::: RECORDED DATA

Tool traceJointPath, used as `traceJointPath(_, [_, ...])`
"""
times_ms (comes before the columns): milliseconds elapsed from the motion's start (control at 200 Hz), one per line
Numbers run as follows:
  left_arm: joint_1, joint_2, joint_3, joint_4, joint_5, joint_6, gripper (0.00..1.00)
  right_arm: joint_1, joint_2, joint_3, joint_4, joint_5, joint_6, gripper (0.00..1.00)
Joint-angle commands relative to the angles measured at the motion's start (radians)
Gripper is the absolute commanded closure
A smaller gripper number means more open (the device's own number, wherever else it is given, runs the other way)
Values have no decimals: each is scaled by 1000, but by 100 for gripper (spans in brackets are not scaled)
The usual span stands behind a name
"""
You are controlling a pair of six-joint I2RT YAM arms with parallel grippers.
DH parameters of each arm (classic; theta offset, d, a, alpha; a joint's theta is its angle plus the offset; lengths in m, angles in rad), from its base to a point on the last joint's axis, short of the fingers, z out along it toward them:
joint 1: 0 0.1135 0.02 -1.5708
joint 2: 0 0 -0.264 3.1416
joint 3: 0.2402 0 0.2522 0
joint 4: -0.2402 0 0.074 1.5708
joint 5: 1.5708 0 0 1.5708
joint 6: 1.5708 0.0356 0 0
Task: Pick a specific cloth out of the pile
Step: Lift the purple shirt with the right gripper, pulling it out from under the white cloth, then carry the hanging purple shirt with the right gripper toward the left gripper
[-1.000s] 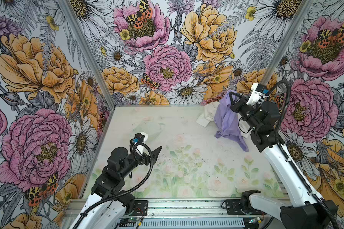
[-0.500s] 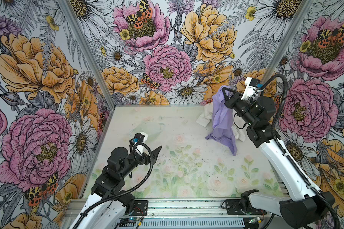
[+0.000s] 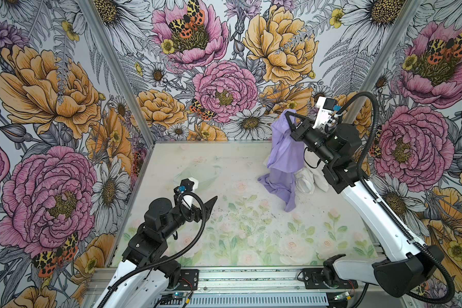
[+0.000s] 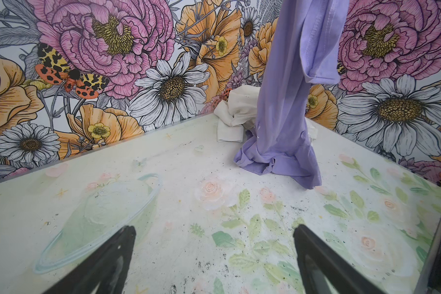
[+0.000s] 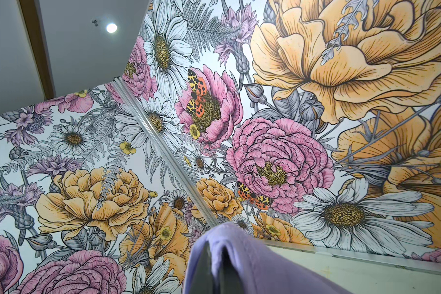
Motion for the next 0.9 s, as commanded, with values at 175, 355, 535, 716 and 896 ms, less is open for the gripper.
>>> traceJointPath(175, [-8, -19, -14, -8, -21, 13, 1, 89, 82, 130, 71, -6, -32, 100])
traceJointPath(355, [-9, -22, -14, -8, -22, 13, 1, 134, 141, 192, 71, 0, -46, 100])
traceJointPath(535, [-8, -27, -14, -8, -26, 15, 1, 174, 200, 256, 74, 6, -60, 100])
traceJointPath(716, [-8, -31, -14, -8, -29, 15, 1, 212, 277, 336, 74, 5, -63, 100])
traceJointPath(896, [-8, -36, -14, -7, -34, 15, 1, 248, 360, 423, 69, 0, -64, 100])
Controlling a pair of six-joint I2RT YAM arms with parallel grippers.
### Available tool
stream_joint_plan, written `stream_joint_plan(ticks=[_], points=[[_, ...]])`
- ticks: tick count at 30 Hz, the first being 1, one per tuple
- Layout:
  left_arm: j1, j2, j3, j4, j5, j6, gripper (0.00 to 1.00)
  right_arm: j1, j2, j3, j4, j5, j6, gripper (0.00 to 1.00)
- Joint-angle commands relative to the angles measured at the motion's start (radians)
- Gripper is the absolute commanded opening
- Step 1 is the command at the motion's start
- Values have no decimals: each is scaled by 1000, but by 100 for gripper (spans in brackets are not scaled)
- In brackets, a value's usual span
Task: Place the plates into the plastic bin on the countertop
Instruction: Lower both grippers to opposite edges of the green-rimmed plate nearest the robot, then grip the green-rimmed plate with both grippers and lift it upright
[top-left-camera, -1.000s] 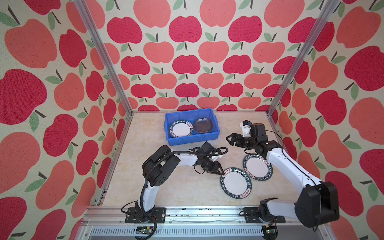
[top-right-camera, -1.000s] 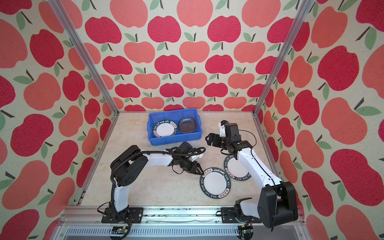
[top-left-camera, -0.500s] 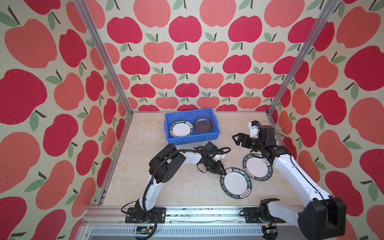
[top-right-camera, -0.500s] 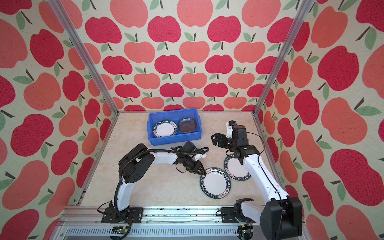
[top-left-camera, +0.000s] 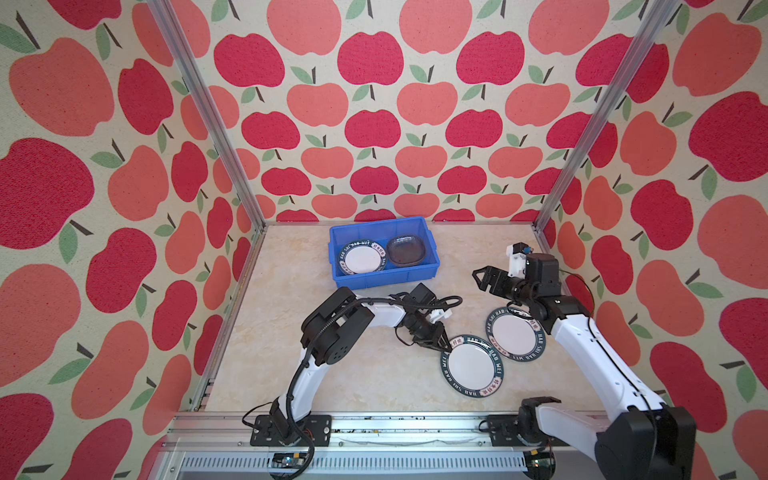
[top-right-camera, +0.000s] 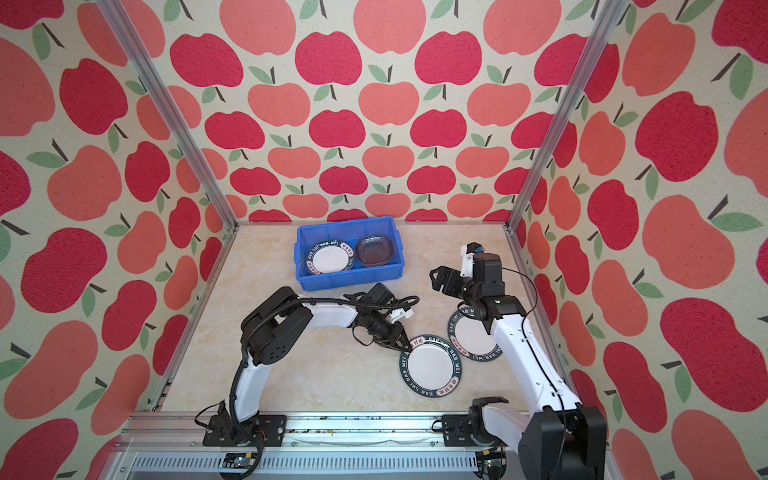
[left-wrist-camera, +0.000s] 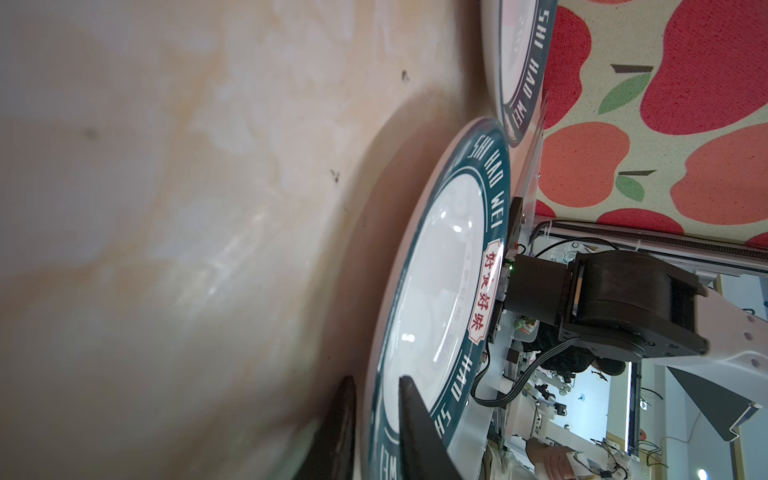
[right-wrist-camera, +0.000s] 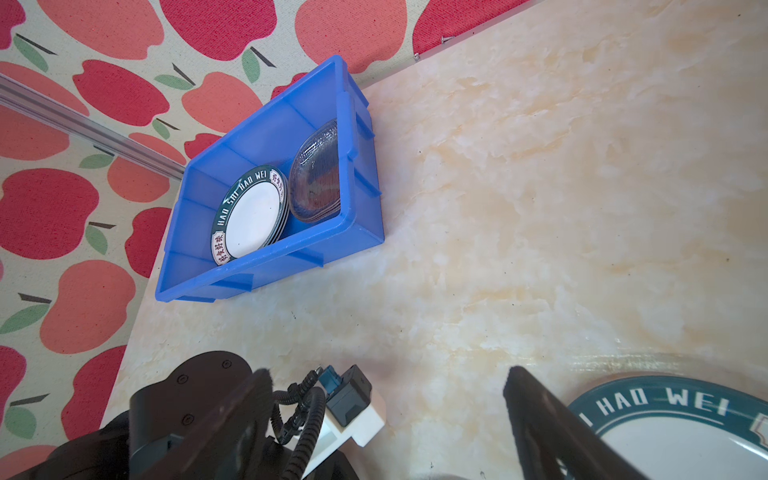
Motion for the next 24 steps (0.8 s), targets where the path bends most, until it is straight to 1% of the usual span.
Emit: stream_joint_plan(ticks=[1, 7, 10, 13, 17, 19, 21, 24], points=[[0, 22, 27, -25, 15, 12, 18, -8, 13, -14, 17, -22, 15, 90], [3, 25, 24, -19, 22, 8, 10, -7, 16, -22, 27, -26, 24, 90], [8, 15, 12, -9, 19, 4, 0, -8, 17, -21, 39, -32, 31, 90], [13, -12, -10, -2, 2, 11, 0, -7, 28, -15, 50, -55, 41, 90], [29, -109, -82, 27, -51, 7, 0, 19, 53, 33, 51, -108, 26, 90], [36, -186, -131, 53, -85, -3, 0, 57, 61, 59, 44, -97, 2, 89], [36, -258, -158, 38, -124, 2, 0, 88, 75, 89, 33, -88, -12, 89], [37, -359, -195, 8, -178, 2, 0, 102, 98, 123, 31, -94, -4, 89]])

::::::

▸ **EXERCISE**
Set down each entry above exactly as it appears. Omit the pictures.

▸ **THE COMPLETED TASK**
Tool traceJointPath, used as `traceJointPath(_, [_, ...])`
"""
times_ms (comes before the columns): milliseconds elapsed from the motion's start (control at 200 Hz), one per line
Numbers run as follows:
  left_arm: joint_1, joint_2, joint_3, joint_4, joint_5, joint_6, gripper (0.00..1.00)
  right_arm: joint_1, joint_2, joint_3, joint_4, joint_5, joint_6, gripper (0.00..1.00)
Joint-angle commands relative to the angles measured at the motion's start (radians)
Gripper is the absolute commanded closure
A smaller gripper number means more open (the device's own number, wherever else it is given, runs the other way)
Values have no decimals: each is scaled by 1000, but by 100 for gripper (spans in brackets are not scaled)
The usual span stands behind a name
"""
You are controlling a pair of six-joint I2RT YAM arms with parallel grippers.
DH parameters of each arm (classic; theta offset, d, a, alpha; a joint's theta is its angle plus the offset; lengths in m, angles in rad), from its base to a point on the last joint's axis, short of the fingers, z out along it toward them:
joint 1: 0 0.1135 0.02 -1.5708
joint 2: 0 0 -0.264 3.1416
joint 3: 0.2402 0 0.2522 0
joint 4: -0.2402 0 0.074 1.5708
joint 5: 1.5708 0 0 1.5708
joint 6: 1.5708 0.0356 0 0
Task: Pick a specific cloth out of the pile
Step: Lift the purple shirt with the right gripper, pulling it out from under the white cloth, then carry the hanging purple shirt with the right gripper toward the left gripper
[-1.000s] 
[-0.500s] 
[+0.000s] 
[+0.000s] 
[+0.000s] 
Motion for the next 0.9 s, as commanded, with values at 175, 355, 535, 716 and 896 ms, less is open for the gripper.
>>> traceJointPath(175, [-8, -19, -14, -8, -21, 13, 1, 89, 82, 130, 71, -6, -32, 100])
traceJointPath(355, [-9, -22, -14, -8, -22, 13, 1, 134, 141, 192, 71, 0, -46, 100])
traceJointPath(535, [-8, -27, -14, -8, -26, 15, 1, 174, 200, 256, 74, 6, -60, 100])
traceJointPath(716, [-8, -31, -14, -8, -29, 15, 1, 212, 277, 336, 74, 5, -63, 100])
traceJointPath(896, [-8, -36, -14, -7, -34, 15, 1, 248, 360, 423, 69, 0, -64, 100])
Controlling a pair of six-joint I2RT YAM arms with parallel grippers.
### Available tool
stream_joint_plan, written `stream_joint_plan(ticks=[_], points=[[_, ...]])`
- ticks: tick count at 30 Hz, the first being 1, one per tuple
- Layout:
  left_arm: j1, j2, j3, j4, j5, j6, gripper (0.00 to 1.00)
  right_arm: j1, j2, j3, j4, j5, j6, gripper (0.00 to 1.00)
- Joint-angle commands relative to the angles measured at the motion's start (radians)
- Gripper is the absolute commanded opening
- Step 1 is the command at the motion's start
- Values have no decimals: each is scaled by 1000, but by 100 for gripper (spans in brackets are not scaled)
- In brackets, a value's usual span
Task: Place the plates into the plastic bin on the countertop
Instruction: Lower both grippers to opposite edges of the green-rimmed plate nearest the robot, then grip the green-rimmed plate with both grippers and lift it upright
[top-left-camera, -1.000s] 
[top-right-camera, -1.000s] 
[top-left-camera, -0.500s] 
[top-right-camera, -0.500s] 
[top-left-camera, +0.000s] 
[top-right-camera, +0.000s] 
[left-wrist-camera, +0.000s] 
[right-wrist-camera, +0.000s] 
Motion for the next 24 steps (0.8 s), targets where the path bends most, until it is straight to 1% of the usual span.
Emit: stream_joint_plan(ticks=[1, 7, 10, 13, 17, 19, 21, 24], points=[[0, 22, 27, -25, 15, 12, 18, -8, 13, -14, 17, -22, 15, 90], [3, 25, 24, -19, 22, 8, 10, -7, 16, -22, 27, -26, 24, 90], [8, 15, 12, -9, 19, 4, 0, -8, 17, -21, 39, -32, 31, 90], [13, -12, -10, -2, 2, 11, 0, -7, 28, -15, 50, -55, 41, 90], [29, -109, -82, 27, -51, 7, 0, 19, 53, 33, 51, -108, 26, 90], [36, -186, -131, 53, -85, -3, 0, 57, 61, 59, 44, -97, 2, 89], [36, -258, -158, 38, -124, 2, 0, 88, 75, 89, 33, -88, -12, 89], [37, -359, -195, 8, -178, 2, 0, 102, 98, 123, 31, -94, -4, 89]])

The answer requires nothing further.